Perhaps as a reaction to the abundant misconceptions about Debussy's music as easy on the ears, the trend in at least the last half-century is for pianists to find and exploit its extremes. What's refreshing about Hough's Debussy is that he takes each piece on its own terms, its only extremes those of concentration.

Yes, you can hear every note of theses dense scores, but that's hardly the main point. Yes, the rhythms are free and malleable, the colors almost tactile, but the fabric is never stretched out of shape for show. Savvy pedaling blurs some sonorities, but always meaningfully and never reflexively. This is powerful, pellucid playing that nonetheless never stints on the music's innate beauty and suggestiveness.

In the liner notes (sadly not by Hough), Roger Nichols makes several references to the playing of Ricardo Vines, Debussy's Spanish friend, who gave the premieres of many of these pieces as well as works of Ravel and Chabrier and other high-water marks of the 20th-century French repertoire. On YouTube you can hear Vines' 1930 recording of "Poisson d'or," whose premiere he played in 1907. That recorded performance captures the mercurial luminosity and lithe movement of the two Japanese carp Debussy saw in a Japanese black-lacquer plaque, and it revels in the mysteries of water that never ceased to fascinate the composer. But it comes a quarter-century after the premiere, and more than a decade after Debussy's death, and it's hard not to think that it took on some of the airs of saucy post-WWI salon music. It has a feeling I can only call "slinky," not all that far from hoochie-coochie.

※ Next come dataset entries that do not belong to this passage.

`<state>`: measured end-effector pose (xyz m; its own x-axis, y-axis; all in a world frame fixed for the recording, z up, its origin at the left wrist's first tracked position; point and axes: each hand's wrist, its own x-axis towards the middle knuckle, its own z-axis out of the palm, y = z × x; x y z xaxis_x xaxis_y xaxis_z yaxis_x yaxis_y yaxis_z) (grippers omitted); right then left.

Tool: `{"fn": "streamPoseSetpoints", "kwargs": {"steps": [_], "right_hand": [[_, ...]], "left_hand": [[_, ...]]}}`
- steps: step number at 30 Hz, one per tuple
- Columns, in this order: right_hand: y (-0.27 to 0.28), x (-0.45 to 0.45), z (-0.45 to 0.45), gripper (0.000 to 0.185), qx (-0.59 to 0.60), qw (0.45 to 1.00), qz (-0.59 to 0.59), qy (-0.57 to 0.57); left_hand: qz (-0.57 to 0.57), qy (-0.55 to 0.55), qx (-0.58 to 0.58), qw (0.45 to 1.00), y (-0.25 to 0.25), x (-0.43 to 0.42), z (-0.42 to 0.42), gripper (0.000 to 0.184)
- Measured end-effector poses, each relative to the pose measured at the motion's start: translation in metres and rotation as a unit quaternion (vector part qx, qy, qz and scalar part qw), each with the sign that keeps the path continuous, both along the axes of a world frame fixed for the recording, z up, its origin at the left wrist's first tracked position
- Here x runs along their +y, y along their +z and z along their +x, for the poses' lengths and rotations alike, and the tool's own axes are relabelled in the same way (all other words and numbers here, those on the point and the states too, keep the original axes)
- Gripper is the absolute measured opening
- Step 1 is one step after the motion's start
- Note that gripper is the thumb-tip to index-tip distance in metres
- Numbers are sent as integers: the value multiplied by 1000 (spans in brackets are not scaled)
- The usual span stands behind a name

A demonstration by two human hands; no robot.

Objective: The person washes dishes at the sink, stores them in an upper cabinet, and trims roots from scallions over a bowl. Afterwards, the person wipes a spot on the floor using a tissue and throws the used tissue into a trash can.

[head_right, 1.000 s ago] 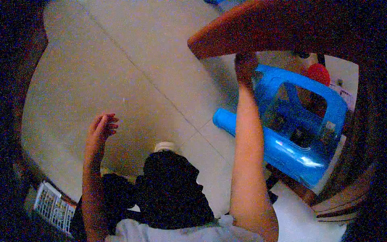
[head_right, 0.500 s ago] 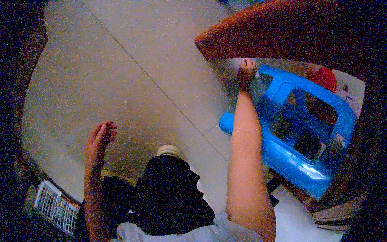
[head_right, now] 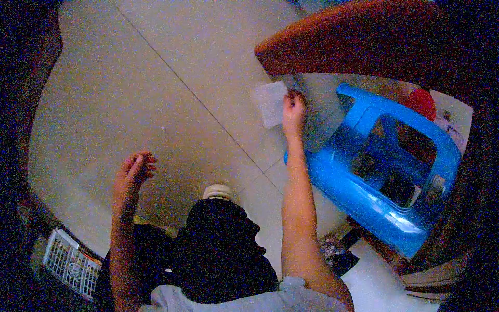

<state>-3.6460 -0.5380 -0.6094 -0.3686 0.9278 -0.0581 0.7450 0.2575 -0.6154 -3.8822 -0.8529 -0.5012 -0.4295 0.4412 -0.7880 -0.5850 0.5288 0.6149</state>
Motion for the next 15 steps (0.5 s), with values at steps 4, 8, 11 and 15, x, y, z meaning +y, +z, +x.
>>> {"fn": "streamPoseSetpoints", "kwargs": {"steps": [4,8,11,15], "right_hand": [[-40,-22,-25,15,12,983,163,86],[-56,-21,-23,12,-14,985,160,63],[-56,-16,-17,11,-35,975,199,93],[-20,-44,-13,11,134,988,-53,-45]], "left_hand": [[10,0,3,1000,0,4,3,25],[21,6,3,1000,-5,8,2,24],[35,16,0,999,-2,7,8,23],[52,2,-1,999,-3,2,17,24]]}}
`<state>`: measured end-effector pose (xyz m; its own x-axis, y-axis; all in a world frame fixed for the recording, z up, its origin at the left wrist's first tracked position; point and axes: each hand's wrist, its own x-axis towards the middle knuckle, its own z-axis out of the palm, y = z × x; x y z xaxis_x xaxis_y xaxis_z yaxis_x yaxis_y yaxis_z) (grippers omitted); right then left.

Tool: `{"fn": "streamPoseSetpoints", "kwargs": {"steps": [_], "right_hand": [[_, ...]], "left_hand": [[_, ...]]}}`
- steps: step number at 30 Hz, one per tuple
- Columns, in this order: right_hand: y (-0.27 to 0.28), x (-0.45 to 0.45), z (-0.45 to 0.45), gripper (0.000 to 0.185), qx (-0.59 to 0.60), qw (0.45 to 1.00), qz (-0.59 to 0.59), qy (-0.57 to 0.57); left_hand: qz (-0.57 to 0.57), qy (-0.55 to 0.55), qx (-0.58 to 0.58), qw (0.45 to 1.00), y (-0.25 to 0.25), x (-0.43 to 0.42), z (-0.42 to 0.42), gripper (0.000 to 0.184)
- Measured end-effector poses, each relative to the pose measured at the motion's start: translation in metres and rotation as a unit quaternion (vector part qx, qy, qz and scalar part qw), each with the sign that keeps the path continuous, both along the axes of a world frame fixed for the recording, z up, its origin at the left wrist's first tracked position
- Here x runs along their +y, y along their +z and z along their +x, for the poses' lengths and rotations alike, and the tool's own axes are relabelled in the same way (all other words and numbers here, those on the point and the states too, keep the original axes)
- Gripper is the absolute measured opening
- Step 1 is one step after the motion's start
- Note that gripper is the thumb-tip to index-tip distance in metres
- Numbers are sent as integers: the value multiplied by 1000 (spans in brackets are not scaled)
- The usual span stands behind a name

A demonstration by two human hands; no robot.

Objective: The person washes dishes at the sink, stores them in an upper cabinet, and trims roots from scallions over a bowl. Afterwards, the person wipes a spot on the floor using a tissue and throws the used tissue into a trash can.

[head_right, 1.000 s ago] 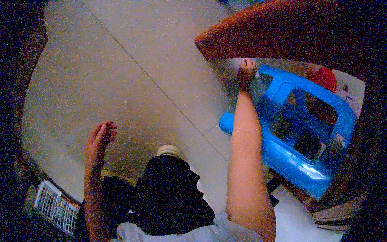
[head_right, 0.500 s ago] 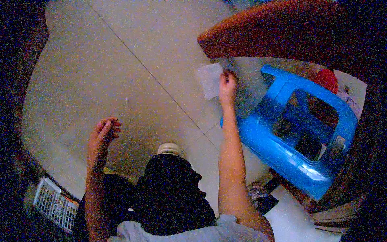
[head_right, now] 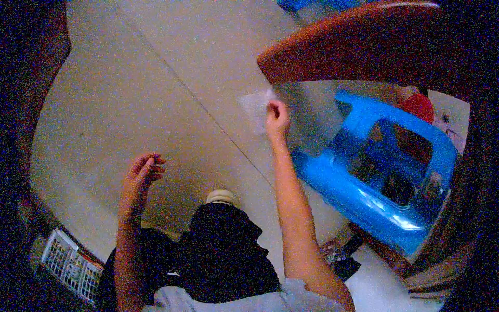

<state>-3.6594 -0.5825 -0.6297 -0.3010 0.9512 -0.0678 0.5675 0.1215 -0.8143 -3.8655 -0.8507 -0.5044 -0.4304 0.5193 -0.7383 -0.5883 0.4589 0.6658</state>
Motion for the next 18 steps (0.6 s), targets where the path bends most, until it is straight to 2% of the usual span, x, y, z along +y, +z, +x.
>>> {"fn": "streamPoseSetpoints", "kwargs": {"steps": [2,4,5,6,7,8,9,10,11,13,14,15,17,18], "right_hand": [[28,-47,0,11,35,983,-166,71],[60,-93,-13,14,58,943,-292,151],[71,-111,-18,15,59,919,-323,217],[80,-120,-21,18,60,890,-352,283],[87,-121,-24,18,60,890,-352,284],[92,-122,-24,16,94,851,-419,302],[96,-124,-24,14,129,805,-484,319],[90,-120,-17,17,156,793,-489,330],[95,-117,-19,17,159,789,-490,335],[102,-115,-30,24,104,774,-565,267],[98,-117,-33,31,128,741,-607,257],[95,-121,-40,31,126,733,-613,267],[96,-116,-19,39,115,779,-540,296],[86,-118,-16,35,98,798,-511,303]], "left_hand": [[0,-3,-15,1000,1,3,15,26],[85,-14,121,989,2,27,36,37],[86,-16,122,989,4,37,42,37],[105,-88,287,948,5,49,46,41],[112,-126,364,916,4,51,45,43],[117,-155,442,876,2,53,43,46],[126,-233,335,904,-5,47,40,43],[131,-308,224,916,-9,43,38,41],[125,-305,228,916,-6,40,32,41],[-5,-268,93,959,-2,33,22,33],[-25,-236,100,966,-10,27,22,27],[-35,-226,102,968,-16,22,22,27],[-15,-161,81,983,-11,36,50,25],[-34,-169,79,982,-11,35,53,24]]}}
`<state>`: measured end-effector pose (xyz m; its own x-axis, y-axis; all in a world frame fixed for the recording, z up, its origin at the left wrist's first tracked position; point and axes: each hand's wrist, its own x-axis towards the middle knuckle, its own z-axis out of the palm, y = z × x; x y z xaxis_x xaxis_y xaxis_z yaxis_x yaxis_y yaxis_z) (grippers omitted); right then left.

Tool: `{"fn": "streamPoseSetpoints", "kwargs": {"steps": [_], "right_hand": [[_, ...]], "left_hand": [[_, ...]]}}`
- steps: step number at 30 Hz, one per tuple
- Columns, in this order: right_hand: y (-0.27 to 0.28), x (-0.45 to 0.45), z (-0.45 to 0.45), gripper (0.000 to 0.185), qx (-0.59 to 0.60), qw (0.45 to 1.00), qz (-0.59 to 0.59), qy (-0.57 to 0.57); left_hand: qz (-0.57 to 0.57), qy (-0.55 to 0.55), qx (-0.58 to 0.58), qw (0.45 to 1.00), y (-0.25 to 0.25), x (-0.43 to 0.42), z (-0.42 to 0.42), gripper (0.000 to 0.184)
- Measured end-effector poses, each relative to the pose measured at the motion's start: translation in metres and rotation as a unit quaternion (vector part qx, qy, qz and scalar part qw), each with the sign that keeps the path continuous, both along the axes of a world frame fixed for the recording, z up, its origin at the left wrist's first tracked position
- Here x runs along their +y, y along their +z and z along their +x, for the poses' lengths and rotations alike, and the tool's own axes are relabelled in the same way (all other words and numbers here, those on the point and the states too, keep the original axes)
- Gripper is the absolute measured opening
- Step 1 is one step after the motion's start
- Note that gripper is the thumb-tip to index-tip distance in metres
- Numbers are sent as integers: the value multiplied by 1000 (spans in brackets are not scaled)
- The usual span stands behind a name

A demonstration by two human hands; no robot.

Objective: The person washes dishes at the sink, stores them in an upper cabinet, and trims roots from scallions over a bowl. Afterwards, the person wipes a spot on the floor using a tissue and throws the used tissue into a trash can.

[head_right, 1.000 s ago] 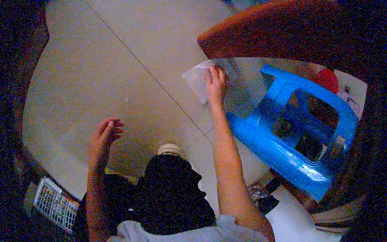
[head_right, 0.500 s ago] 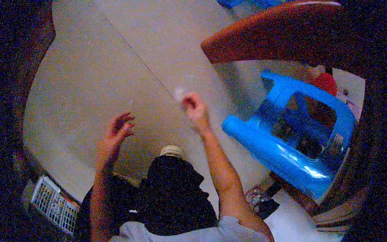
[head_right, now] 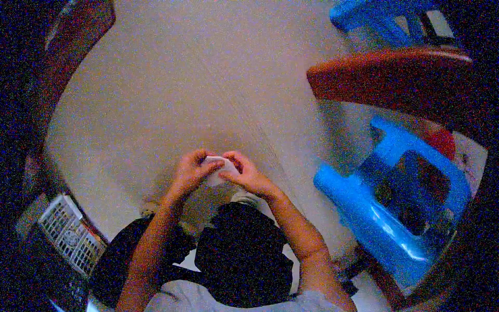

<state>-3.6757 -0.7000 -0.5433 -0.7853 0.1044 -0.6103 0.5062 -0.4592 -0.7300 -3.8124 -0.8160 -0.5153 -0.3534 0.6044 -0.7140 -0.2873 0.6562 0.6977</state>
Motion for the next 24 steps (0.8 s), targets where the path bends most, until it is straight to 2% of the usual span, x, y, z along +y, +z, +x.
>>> {"fn": "streamPoseSetpoints", "kwargs": {"steps": [1,3,5,6,8,10,11,13,14,15,17,19,21,24], "right_hand": [[4,6,-11,35,-3,1000,-3,10],[-6,26,-34,28,-43,991,116,44],[-8,59,-67,26,-47,961,270,-35],[3,78,-100,26,-25,935,337,-111],[-11,124,-146,24,29,850,502,-159],[-22,149,-194,23,160,726,646,-174],[-35,153,-210,23,166,729,642,-170],[-63,147,-231,25,198,699,684,-65],[-75,142,-228,27,145,757,638,3],[-85,137,-227,27,148,757,637,7],[-91,119,-211,30,219,717,661,30],[-89,100,-195,32,197,741,639,54],[-107,89,-170,31,207,715,665,59],[-105,91,-167,29,193,717,662,104]], "left_hand": [[-3,10,-3,1000,1,-2,-2,24],[57,219,-24,974,-16,-13,2,23],[52,261,-25,963,-17,-26,-7,23],[52,301,-29,952,-18,-30,-16,22],[47,322,-8,946,-15,-41,-20,21],[39,345,7,938,-16,-54,-24,21],[20,349,9,937,-17,-62,-25,20],[-1,358,5,934,-15,-79,-24,20],[-8,348,-6,938,-13,-83,-18,20],[-16,339,-21,940,-11,-89,-18,20],[-25,362,-35,931,-4,-94,-12,20],[-37,385,-51,921,-7,-100,-7,20],[-59,377,-54,923,-26,-100,4,20],[-44,368,-36,928,-34,-97,2,20]]}}
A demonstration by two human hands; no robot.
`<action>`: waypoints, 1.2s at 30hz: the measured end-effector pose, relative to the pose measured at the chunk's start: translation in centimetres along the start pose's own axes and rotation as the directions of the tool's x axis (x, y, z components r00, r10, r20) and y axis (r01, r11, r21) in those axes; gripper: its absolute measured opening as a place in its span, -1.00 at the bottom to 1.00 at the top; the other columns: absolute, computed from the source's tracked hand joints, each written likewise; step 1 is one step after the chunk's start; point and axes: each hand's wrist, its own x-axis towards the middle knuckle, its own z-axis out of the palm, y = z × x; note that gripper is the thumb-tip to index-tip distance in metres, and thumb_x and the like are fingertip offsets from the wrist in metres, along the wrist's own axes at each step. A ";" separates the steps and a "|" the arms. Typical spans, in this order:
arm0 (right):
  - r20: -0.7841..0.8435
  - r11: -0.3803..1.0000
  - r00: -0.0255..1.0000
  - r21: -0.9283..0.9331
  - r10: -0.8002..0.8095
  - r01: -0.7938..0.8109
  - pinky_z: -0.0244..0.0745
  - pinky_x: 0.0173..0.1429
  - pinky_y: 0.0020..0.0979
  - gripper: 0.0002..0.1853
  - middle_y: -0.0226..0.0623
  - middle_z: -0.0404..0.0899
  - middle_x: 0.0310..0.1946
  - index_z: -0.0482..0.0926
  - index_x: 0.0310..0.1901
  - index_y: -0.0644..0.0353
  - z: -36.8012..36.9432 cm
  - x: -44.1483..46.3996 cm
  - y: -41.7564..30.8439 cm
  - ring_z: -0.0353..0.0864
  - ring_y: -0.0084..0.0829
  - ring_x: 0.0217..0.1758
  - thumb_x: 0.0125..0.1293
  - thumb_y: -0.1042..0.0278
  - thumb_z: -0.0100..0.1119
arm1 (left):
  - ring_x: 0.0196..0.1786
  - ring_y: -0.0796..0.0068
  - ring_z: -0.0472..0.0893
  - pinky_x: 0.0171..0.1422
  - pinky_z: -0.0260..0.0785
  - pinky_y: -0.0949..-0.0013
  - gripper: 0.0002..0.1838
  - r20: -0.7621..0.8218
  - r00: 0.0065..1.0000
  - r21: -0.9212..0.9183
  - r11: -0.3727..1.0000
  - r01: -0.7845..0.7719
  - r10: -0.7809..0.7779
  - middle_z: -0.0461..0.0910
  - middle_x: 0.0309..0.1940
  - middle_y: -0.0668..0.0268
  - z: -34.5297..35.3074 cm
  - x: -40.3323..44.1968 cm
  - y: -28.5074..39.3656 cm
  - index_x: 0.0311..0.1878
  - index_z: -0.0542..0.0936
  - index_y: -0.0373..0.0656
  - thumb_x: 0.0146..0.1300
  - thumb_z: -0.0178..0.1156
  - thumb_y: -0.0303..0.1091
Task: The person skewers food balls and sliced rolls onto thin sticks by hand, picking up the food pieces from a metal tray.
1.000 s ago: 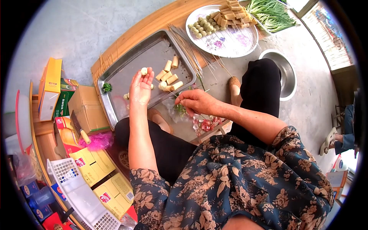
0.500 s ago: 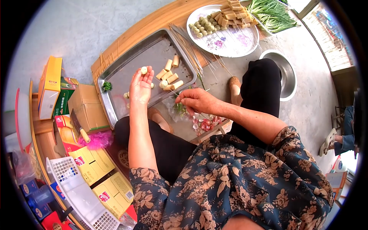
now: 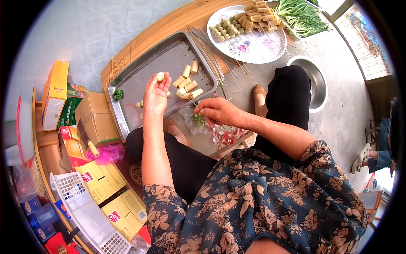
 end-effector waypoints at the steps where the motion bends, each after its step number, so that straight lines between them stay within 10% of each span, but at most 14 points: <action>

By comparison, Hough's "Poisson d'or" is, wisely, more wondering than salacious. But for all that, my favorite track on the CD is "La plus que lente," a waltz at once earthy and evanescent, a cousin of Ravel's waltz before the ensuing madness. In Hough's hands it's languorous, beckoning and ultimately ensnaring - not so much refined as what I'd call advanced. As with the rest of this finely crafted disc, it's playing of both deep feeling and deep knowing.